Skip all pictures. Write out the data below from its first line through the line that contains "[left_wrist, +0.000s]".

________________

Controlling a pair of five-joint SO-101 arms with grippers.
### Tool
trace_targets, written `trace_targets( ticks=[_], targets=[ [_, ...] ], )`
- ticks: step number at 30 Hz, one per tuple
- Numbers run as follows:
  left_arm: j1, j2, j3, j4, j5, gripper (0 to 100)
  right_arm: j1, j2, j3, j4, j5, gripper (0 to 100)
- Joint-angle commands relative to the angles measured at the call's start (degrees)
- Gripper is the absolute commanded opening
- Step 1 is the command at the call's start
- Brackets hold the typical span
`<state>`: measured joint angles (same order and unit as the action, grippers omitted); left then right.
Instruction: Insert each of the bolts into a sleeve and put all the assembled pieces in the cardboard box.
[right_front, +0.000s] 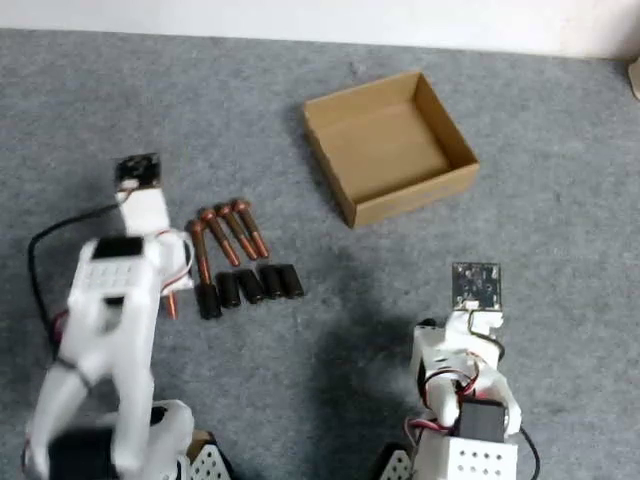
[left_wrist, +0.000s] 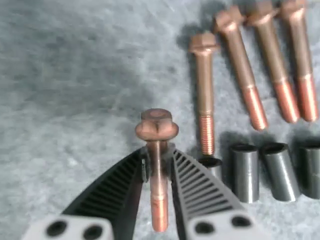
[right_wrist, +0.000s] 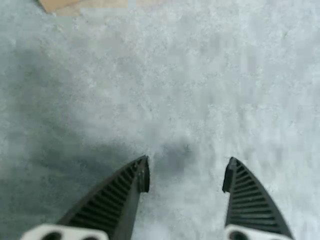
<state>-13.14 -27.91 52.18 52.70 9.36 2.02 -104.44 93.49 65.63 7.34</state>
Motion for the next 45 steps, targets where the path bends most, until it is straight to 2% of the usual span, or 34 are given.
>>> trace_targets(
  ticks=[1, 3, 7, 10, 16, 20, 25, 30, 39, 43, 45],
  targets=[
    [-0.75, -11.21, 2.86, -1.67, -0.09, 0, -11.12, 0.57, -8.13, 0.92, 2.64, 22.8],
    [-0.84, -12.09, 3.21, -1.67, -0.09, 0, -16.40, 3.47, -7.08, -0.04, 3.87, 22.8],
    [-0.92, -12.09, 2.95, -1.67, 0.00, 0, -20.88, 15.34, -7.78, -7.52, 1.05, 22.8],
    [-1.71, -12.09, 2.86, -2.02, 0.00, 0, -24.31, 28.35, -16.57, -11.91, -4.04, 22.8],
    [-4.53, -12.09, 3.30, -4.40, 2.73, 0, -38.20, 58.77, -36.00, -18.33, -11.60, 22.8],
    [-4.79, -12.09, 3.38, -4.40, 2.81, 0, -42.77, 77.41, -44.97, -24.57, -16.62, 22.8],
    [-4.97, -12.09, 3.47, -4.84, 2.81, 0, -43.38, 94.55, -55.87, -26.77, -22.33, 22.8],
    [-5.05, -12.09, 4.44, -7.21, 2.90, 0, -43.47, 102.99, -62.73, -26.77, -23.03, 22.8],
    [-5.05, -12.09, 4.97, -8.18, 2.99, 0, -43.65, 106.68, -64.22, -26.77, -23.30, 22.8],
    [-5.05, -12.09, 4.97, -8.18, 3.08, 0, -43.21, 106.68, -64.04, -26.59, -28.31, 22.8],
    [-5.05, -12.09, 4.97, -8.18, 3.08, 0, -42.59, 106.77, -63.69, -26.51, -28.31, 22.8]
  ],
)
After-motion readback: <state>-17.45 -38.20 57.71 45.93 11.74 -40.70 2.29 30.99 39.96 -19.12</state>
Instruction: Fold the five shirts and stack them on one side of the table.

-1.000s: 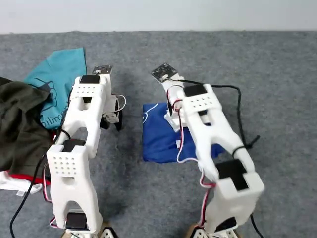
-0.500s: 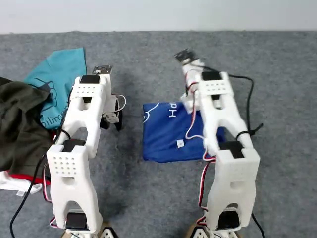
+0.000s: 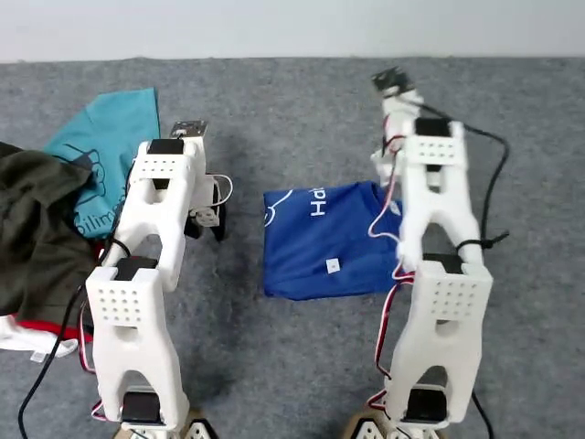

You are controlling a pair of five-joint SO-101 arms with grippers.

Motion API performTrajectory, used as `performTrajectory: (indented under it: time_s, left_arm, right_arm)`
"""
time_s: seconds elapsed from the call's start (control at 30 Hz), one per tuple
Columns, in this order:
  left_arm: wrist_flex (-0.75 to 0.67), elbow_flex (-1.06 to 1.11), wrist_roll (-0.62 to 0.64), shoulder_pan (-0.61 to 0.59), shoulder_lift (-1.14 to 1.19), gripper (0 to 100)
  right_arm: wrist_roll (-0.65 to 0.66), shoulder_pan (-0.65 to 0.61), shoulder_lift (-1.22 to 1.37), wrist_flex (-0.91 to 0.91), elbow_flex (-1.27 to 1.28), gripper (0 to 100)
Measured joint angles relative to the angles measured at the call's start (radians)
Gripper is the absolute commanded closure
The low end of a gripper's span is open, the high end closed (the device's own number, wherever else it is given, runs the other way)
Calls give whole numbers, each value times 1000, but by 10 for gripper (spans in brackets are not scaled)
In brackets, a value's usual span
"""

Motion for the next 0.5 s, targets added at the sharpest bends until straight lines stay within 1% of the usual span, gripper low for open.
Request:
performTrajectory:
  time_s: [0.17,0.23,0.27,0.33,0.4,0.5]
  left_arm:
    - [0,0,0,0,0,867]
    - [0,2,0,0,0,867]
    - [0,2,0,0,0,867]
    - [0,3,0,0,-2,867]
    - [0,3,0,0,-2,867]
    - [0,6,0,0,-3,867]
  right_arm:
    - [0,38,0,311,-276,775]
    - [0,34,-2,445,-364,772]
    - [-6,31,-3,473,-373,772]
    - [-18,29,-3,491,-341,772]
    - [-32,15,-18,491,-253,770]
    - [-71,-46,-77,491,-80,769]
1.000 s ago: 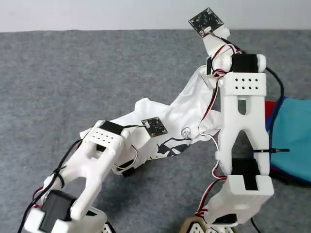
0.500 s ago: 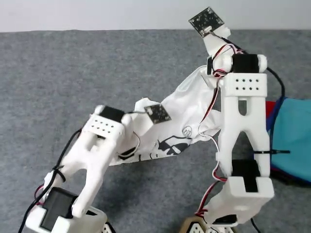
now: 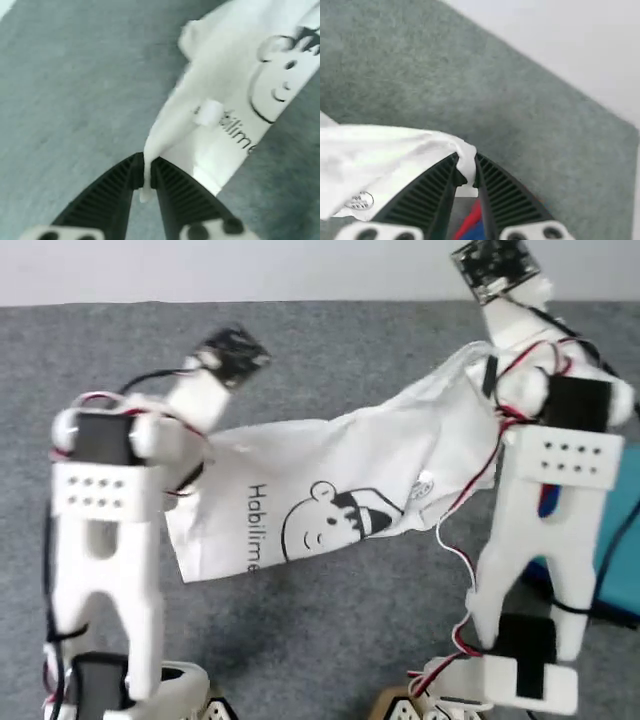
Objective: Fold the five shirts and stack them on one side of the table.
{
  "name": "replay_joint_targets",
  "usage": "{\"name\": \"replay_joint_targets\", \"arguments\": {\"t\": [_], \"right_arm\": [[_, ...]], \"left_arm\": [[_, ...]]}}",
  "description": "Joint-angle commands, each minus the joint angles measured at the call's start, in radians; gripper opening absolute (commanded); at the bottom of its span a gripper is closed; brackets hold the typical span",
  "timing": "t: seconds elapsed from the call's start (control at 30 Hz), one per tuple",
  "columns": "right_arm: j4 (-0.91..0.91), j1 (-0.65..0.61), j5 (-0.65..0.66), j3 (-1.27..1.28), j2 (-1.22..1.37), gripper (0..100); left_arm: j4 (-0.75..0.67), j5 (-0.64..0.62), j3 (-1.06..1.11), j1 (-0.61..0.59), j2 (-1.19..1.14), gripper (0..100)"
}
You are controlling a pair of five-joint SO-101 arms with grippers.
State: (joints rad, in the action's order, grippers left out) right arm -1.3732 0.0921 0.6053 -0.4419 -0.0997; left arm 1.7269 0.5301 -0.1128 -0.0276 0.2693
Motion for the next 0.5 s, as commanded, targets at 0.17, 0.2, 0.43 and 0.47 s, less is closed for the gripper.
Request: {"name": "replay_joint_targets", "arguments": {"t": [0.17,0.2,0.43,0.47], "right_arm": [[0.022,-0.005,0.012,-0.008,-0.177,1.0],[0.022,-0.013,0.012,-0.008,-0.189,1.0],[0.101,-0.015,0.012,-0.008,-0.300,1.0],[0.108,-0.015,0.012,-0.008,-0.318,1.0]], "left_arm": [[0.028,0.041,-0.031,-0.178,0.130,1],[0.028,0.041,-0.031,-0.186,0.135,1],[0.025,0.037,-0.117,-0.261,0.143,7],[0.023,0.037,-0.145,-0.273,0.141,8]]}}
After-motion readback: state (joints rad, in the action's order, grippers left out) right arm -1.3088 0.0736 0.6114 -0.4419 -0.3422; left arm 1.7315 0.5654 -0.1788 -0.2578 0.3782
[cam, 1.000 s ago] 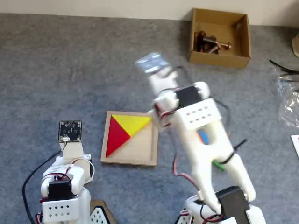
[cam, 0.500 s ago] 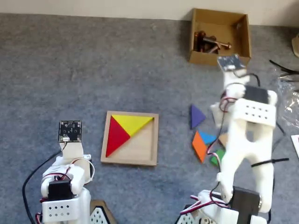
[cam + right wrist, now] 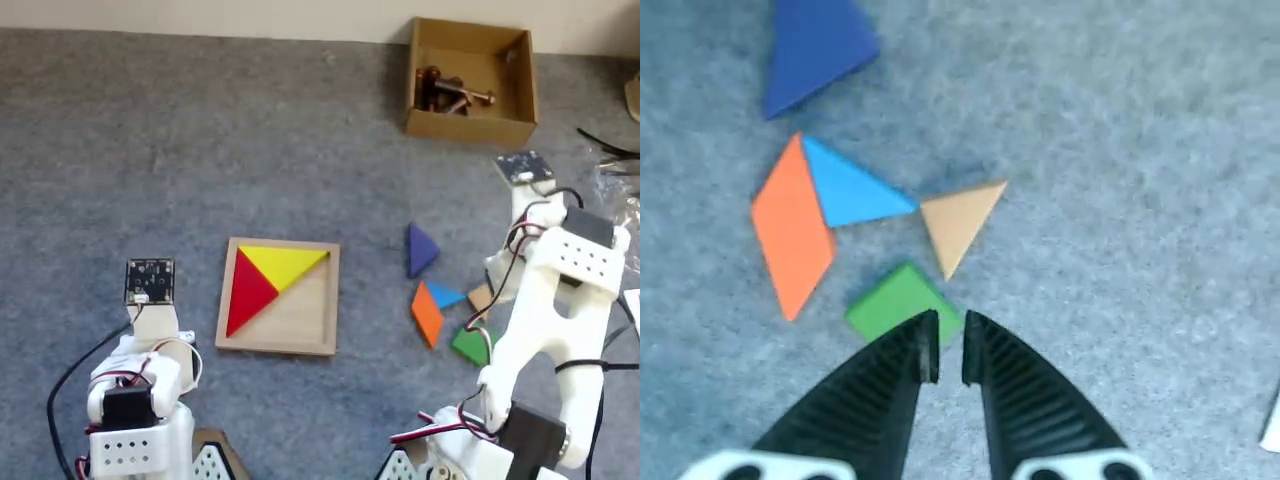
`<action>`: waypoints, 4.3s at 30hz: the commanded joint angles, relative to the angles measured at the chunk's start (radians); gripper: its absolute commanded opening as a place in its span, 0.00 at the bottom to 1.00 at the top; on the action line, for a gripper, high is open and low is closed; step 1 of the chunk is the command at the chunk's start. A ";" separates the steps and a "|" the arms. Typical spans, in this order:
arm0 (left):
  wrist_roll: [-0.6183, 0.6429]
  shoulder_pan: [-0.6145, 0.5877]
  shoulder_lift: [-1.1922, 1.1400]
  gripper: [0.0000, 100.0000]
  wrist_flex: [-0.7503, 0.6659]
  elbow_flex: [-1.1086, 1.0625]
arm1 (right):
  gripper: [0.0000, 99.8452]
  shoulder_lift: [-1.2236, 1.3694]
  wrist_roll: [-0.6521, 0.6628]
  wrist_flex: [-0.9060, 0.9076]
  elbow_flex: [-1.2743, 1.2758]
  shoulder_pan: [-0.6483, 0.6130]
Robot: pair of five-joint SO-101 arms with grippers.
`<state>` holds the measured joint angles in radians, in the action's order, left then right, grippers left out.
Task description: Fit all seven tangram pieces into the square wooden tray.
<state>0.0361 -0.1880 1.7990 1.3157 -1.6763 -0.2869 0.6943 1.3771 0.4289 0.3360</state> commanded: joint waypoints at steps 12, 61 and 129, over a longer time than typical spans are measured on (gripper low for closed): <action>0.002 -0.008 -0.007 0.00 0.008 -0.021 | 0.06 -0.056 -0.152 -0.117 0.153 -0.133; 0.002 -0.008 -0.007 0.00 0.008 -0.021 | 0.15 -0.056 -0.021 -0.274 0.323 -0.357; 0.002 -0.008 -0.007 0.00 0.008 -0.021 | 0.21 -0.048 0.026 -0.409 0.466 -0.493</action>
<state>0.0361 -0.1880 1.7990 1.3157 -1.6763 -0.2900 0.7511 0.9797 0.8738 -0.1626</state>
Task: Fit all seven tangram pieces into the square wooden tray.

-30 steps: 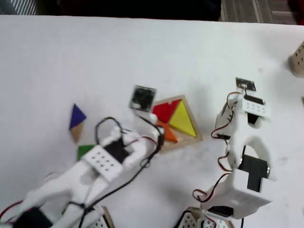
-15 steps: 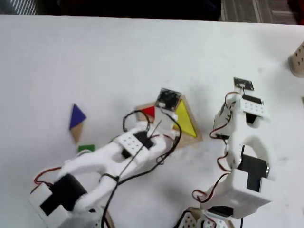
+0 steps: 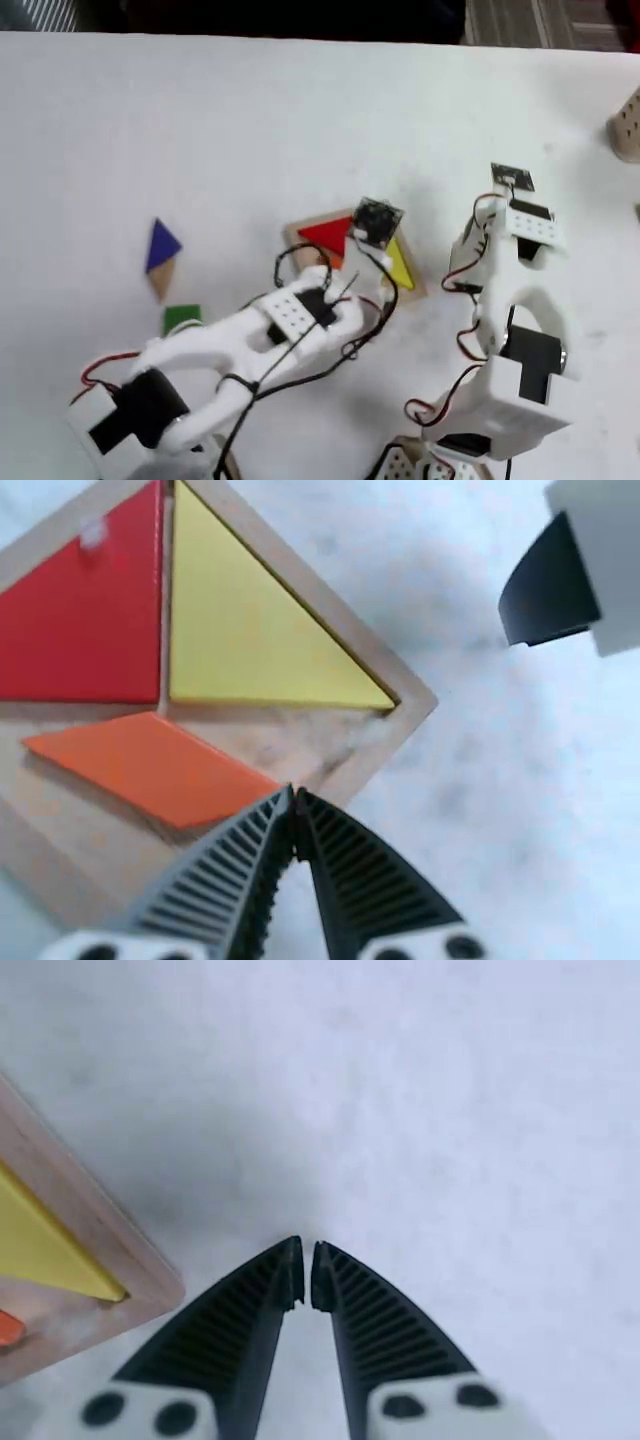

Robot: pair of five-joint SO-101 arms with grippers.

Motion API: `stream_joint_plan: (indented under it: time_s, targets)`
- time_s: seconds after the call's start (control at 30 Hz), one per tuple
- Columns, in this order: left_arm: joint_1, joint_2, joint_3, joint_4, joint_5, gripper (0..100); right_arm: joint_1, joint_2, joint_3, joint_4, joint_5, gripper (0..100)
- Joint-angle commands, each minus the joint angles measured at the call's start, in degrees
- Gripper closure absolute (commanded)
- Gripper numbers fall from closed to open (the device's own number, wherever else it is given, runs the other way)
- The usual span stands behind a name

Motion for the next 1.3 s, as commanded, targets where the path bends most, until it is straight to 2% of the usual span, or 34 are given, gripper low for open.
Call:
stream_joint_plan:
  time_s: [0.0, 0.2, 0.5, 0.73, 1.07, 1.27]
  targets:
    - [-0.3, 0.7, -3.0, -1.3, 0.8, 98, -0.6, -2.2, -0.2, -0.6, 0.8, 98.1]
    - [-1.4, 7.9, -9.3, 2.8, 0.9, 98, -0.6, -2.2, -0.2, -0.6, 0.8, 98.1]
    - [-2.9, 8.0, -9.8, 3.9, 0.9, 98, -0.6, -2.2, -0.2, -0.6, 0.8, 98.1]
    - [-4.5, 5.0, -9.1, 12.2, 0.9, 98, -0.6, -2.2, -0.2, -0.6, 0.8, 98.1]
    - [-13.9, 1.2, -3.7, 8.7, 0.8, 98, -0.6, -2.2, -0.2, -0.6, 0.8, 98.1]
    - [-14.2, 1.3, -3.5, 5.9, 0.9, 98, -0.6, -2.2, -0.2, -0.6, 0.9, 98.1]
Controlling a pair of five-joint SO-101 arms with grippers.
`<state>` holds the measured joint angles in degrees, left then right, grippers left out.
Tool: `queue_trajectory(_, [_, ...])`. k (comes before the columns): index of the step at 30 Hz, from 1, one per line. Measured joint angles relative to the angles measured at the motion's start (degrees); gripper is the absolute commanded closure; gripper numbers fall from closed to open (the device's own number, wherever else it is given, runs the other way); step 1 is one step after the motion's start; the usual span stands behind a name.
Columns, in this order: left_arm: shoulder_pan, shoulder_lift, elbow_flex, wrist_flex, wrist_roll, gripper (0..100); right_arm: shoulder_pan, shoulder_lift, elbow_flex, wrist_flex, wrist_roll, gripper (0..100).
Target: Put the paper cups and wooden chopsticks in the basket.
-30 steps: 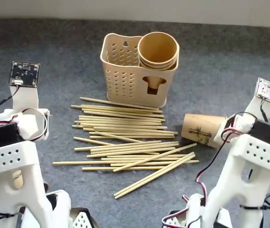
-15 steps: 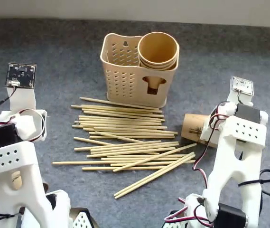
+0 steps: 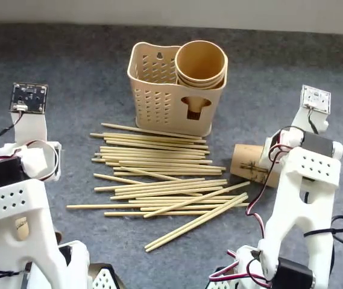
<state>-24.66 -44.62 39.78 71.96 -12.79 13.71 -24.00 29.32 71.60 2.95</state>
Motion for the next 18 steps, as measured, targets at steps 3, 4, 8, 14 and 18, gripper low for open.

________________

● **ANSWER TO THIS EXERCISE**:
Controlling a pair of five-joint SO-101 arms with grippers.
### Tool
trace_targets, written `trace_targets( ticks=[_], targets=[ [_, ...] ], )`
- ticks: step number at 30 Hz, one per tuple
- Numbers run as follows:
  left_arm: j1, j2, j3, j4, j5, gripper (0 to 100)
  right_arm: j1, j2, j3, j4, j5, gripper (0 to 100)
- Joint-angle commands relative to the angles measured at the call's start (degrees)
- Gripper is the absolute commanded opening
- Step 1 is the command at the call's start
- Brackets hold the typical span
`<state>`: measured joint angles (same order and unit as the action, grippers omitted); left then right.
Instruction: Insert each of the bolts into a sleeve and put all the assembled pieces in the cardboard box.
[right_front, +0.000s] 
[left_wrist, +0.000s] 

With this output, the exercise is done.